What is Immunefi’s policy regarding reported subdomain takeovers?
At Immunefi, we have a policy of always closing these reports as out of scope unless they are supplemented with more information on how the attack could be used to impact the project’s core application. Furthermore, the project must list subdomain takeovers as a valid impact in their bug bounty program.
Simply identifying that a domain is vulnerable to a subdomain takeover is not enough to warrant a reward. Instead, the whitehat must also connect this attack vector to an in scope impact as outlined in the project’s bug bounty program.
There are two ways that someone could chain this attack to impact the in-scope domain. You can read more about these techniques in the following article here.

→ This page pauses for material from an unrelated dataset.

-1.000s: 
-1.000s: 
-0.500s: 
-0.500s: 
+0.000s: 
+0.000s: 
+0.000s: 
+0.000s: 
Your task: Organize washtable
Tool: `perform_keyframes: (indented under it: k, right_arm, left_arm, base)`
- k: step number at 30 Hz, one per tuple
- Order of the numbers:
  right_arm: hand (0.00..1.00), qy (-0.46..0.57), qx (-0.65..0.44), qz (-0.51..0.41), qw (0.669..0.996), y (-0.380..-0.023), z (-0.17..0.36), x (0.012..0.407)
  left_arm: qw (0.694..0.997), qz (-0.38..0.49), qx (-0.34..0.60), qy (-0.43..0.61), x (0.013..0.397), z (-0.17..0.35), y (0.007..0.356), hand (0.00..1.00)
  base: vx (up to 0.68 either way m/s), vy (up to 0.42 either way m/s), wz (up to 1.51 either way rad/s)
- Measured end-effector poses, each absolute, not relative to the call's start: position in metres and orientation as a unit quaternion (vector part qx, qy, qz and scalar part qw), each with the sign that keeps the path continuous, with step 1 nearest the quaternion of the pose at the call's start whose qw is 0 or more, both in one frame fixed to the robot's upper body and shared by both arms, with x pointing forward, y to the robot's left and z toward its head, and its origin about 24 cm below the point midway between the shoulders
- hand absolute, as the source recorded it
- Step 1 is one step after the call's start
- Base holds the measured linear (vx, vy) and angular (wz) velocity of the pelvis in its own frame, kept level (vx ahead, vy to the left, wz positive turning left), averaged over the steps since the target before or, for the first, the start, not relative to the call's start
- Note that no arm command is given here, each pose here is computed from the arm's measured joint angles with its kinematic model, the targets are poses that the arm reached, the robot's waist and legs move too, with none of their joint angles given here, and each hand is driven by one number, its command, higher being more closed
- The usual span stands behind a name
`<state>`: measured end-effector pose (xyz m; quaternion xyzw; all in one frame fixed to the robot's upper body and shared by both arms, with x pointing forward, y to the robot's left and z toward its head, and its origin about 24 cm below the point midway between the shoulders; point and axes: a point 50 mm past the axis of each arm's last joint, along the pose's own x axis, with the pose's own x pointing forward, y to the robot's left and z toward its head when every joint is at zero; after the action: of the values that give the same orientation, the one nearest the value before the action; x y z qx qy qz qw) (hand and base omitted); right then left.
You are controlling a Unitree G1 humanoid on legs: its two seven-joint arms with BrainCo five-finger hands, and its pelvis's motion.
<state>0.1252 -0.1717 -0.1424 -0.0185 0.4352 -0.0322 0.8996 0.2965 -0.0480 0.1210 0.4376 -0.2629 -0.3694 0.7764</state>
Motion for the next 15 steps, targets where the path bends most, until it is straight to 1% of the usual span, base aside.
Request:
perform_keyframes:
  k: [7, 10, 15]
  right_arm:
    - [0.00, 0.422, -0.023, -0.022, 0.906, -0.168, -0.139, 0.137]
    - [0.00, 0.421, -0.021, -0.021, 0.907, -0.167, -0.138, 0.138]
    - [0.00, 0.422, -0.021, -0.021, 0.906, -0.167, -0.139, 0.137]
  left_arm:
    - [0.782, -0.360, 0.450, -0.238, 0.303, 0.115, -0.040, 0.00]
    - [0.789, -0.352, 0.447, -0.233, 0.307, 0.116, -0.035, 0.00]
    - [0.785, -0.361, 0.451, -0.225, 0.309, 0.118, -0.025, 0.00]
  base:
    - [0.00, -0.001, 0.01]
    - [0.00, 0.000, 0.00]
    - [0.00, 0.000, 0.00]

And please keep in mind that we have strict rules for how whitehats should create PoCs for subdomain takeovers. Specifically, whitehats should not affect the state of the website and they should not disclose to the public that the vulnerability exists.
What if a whitehat submits multiple subdomain takeover reports?
If multiple reports identify distinct subdomains that point to the same in scope impact, then you should reward the first submission and close the others as duplicates (see our article on duplicate submissions here). With said, we encourage you to provide a goodwill payment for the duplicate submissions because there is still some informational value provided when a whitehat discovers a vulnerable subdomain.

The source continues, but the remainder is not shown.